Moonrise Kingdom

Wes Anderson's first boner.

SAM AND SUZY, LOOKIN' FOR A TREE: Jared Gilman (right) and Kara Hayward.

How telling, in hindsight, is that scene in The Royal Tenenbaums where Gene Hackman tries to restore Gwyneth Paltrow to her childhood by taking her to an ice cream parlor where the speakers play Vince Guaraldi tunes from A Charlie Brown Christmas? Since then, Wes Anderson keeps making characteristic returns while pining for a lost self. His new movie, Moonrise Kingdom, is essentially a feature-length encore of Margot and Richie Tenenbaum's sleepover in the African Wing of the Public Archives. From another angle, it is Peanuts Presents Romeo and Juliet. (There's even a dog named Snoopy.) 

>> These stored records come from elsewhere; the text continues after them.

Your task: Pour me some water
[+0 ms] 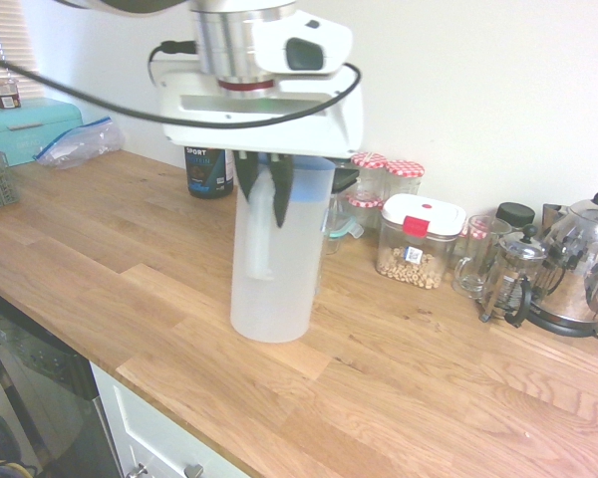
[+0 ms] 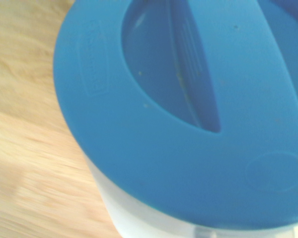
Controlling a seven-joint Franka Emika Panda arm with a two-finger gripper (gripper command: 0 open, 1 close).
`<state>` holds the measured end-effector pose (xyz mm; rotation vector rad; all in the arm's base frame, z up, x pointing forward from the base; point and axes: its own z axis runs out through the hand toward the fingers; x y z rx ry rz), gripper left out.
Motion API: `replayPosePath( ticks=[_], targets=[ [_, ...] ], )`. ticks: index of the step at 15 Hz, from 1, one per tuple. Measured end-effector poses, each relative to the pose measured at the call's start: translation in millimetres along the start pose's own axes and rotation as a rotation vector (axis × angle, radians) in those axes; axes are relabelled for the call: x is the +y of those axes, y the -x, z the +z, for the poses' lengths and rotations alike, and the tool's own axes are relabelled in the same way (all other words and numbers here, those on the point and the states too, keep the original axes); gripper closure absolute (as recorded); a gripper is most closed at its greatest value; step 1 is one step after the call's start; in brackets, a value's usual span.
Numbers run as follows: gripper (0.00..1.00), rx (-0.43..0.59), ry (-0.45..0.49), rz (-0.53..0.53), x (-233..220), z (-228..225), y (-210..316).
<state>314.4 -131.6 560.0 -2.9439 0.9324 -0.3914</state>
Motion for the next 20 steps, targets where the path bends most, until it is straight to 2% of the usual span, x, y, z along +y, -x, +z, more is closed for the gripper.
replayPosePath(
  ticks=[2, 4, 11, 14, 16, 20],
  targets=[
    [1.0, 0.035, -0.02, 0.092, -24.1, -0.5, 37.7],
    [1.0, 0.096, -0.064, 0.135, -57.2, 1.0, 69.3],
    [1.0, 0.156, -0.147, 0.065, -179.6, 16.6, 157.5],
    [1.0, 0.219, -0.149, 0.107, -237.3, 35.6, 167.1],
    [1.0, 0.247, -0.108, 0.159, -273.7, 50.6, 159.0],
    [1.0, 0.263, -0.052, 0.284, -319.0, 60.9, 157.0]
  ],
)
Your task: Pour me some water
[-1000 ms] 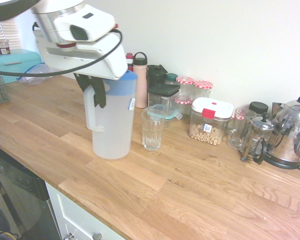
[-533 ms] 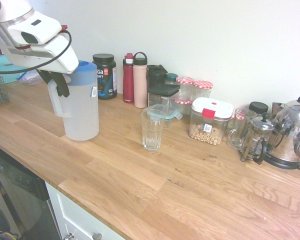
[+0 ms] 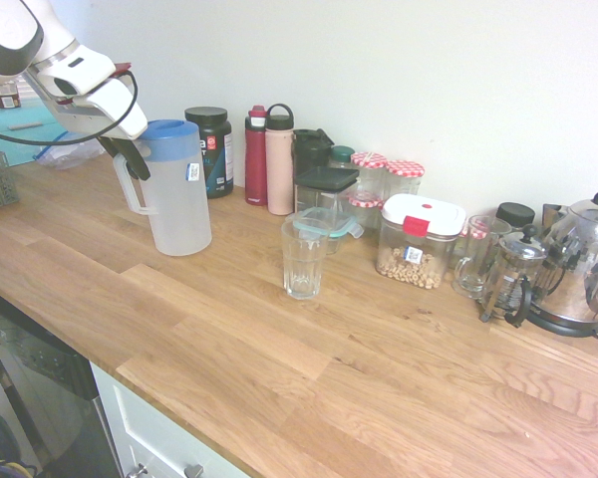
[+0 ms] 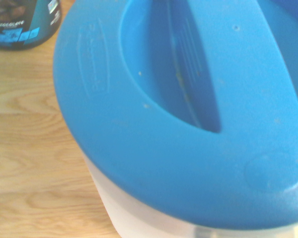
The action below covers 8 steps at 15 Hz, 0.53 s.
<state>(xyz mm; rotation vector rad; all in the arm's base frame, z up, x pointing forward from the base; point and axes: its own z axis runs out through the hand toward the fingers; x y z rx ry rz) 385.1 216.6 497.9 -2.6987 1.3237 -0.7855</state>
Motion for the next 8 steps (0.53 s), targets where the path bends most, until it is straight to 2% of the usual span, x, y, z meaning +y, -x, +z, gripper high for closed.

Of all the Wes Anderson movies in the world, this is the Wes Andersoniest. Those who find everything that follows Bottle Rocket fussy and puerile have fair warning: Moonrise Kingdom is Anderson's boy-scout film, set on an imaginary island. New Penzance is a pastoral summer-camp neverland of 1965, where all the women are strong, all the men are sad-looking, and all of the children are barely above savage. The director's debt to Finnish colleague Aki Kaurismaki has never been more patent—Bruce Willis, Ed Norton, Frances McDormand and Bill Murray all have self-pitying stoicism down to a kind of a kabuki. Without the leavening influence of Owen Wilson, Anderson's melancholy can feel brittle. Even with Robert Yeoman providing his most agile cinematography (woodland shots include a motorcycle in a tree and luggage portaged by clothesline), this mannerism remains a constant threat.

Yet a fresh breeze airs out Moonrise Kingdom in every scene where the 12-year-old runaways Sam Shakusky and Suzy Bishop (Jared Gilman and an astonishing Kara Hayward) arrange an elopement from their Norman Rockwell world. Anderson has rarely been funnier, or his compositions more packed with detail, than in the epistolary montage where the young rebels make plans (while Sam is menaced by greasers). He has never handled delicate material so deftly as when the couple—in shades of Badlands and Godard—reaches a blue lagoon. Here, Sam pitches several tents. "It's hard," Suzy whispers as Sam presses against her, after they've danced to Françoise Hardy like marooned Parisian mods. Indeed there is a core of tough-minded wisdom in this movie's treatment of sexual discovery—not leering, not dodging, but frankly enchanted. 

Anderson feels fierce loyalty to formative connections. It can't be an accident that Suzy Bishop is costumed like a twin sister to Margot Tenenbaum, down to their pastel jumpers and blue eyeshadow. Meanwhile, the adults sleep in separate beds. McDormand tells Murray from one mattress to another that they must stay together for the children: "We're all they've got." But in fact she has it backward. The first loves are the richest, and they're all we've got. With Moonrise Kingdom, Wes Anderson continues to cherish and shepherd the memories that we blockheads put away. PG-13.


Critic’s Grade: A-

SEE IT: Moonrise Kingdom opens Friday at Fox Tower.